▸ What is needed
Read through the listing, and wherever a line holds the word "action", return it.

BEGIN Raw data

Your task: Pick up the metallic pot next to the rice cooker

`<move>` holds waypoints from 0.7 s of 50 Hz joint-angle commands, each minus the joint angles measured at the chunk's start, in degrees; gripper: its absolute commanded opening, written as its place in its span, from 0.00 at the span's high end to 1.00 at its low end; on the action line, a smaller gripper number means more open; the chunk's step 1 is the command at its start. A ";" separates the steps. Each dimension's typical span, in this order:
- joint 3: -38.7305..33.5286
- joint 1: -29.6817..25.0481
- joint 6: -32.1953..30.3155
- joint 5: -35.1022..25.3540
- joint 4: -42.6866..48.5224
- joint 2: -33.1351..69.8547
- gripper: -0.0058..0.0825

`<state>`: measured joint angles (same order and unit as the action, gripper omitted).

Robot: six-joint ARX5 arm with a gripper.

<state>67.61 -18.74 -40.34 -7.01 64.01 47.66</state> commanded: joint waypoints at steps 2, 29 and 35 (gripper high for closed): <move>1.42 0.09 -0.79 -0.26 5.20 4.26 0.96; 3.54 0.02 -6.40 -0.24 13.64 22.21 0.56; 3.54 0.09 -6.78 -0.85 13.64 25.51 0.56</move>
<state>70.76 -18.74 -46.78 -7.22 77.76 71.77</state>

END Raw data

▸ Output of the task
`<move>` holds waypoints from 0.7 s of 50 Hz joint-angle commands, each minus the joint angles measured at the chunk's start, in degrees; gripper: its absolute commanded opening, written as its place in its span, from 0.00 at the span's high end to 1.00 at its low end; on the action line, a smaller gripper number means more open; the chunk's step 1 is the command at its start. A ";" separates the steps. Each dimension's typical span, in this order:
`<state>`: measured joint angles (same order and unit as the action, gripper omitted).

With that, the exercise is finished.